Suara.com - Di saat banyak negara alami penurunan kasus Covid-19, Hongkong justru sedang berjibaku dengan lonjakan kasus kematian. Dampaknya, otoritas kesehatan menyebut terjadi kelangkaan peti mati kayu.
Jumlah kematian yang sudah menelan korban sebanyak 6.000 orang dalam satu tahun terakhir memaksa Hongkong mengganti peti mati kayu dengan peti mati kardus.
Penawaran peti mati kardus ini ditawarkan perusahaan produsen peti mati sebagai alternatif, karena lebih ramah lingkungan.
Apalagi karena keterbatasan ruangan atau wilayah, praktik kremasi untuk menguburkan pasien Covid-19 yang meninggal jadi pemandangan yang umum.
Baca Juga: Studi: Pemberian Tiga Dosis Vaksin Sinovac Cegah Dampak Terburuk Saat Gelombang Omicron di Hong Kong
Sehingga untuk menjawab kelangkaan peti mati kayu, maka ditawarkan peti mati kardus, sebelum akhirnya abu kremasi ditaburkan di lepas pantai dataran China.
Adapun umumnya peti mati di Hongkong terbuat dari serat kayu daur ulang, yang desain dalam dan luarnya bisa disesuaikan.
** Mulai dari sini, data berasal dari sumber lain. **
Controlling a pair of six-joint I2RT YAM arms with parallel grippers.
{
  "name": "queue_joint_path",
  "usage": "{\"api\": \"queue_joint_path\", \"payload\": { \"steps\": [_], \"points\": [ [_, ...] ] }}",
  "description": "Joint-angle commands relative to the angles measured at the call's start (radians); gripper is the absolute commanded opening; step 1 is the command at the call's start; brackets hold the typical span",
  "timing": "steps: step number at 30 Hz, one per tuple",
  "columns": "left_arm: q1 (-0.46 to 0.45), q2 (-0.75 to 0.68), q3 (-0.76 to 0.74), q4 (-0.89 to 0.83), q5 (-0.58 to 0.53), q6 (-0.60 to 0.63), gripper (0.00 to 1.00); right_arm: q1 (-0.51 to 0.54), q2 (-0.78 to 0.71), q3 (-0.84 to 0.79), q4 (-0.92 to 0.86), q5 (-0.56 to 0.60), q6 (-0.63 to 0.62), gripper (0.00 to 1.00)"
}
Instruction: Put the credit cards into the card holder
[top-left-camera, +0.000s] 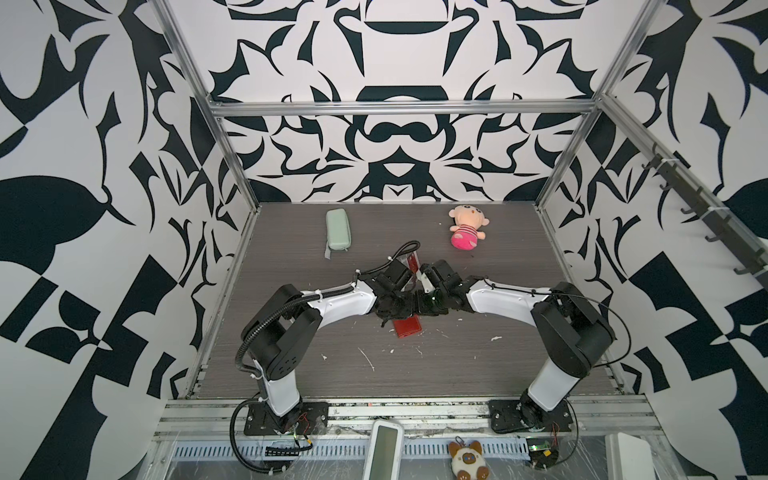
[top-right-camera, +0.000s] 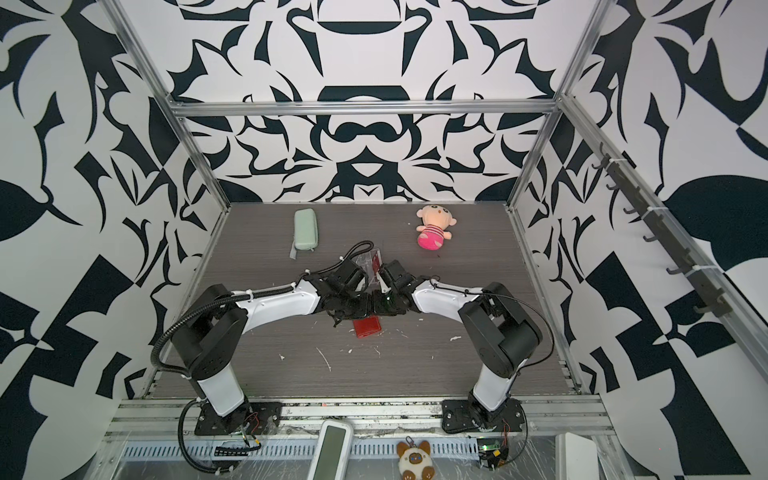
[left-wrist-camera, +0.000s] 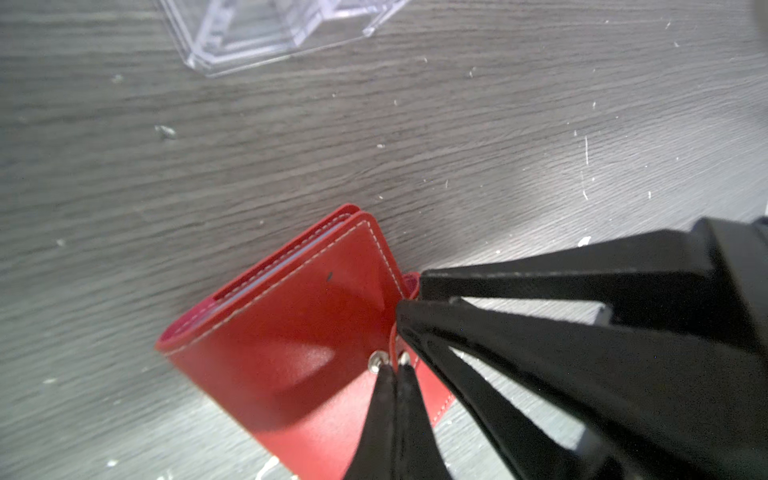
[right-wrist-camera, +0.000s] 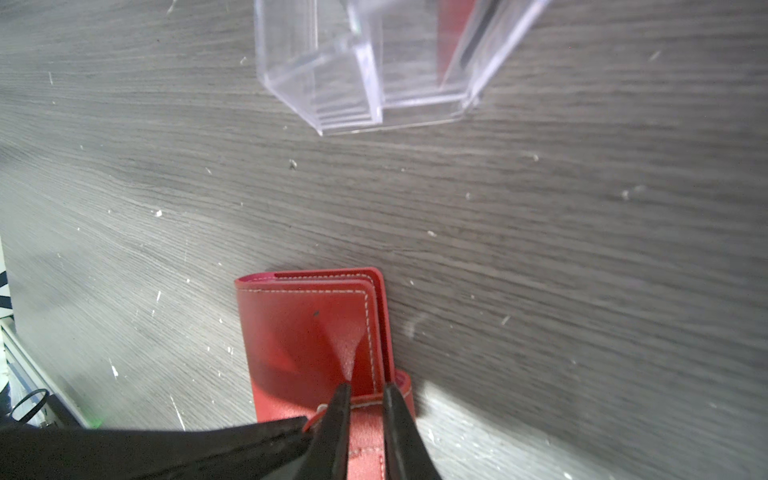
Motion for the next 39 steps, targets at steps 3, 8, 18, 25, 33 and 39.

Seperti misalnya LifeArt Asia yang mampu membuat 50 peti mati sehari.
Sayangnya, CEO LifeArt, Wilson Tong mengatakan masih banyaknya penolakan membuat peti mati kardus, karena dianggap menggunakan kertas sebagai peti mati, dan dinilai kurang menghormati orang yang meninggal dan dicintai.
Meski begitu kata Tong, pihaknya tetap bisa membuat peti mati kardus yang desainnya disesuaikan, bahkan bisa memiliki warna peti sesuai keinginan.
"Ini akan memberikan pilihan yang lebih dari cukup kepada orang-orang, agar menawarkan pemakaman dan perpisahan yang lebih menyenangkan," kata Tong, mengutip Insider, Selasa (29/3/2022).
Baca Juga: Kasus Aktif Covid-19 di Karawang Berkurang, Kasus Kematian Bertambah Empat Jadi 2020 Orang
Perusahaan juga mengklaim, peti mati yang terbuat dari kardus, akan mengeluarkan 87 persen lebih sedikit gas rumah kaca dibandingkan peti mati kayu.
Adapun setiap peti mati buatan LifeArt punya berat sekitar 10,5 kilogram, dan dapat menampung tubuh dengan berat mencapai 200 kilogram.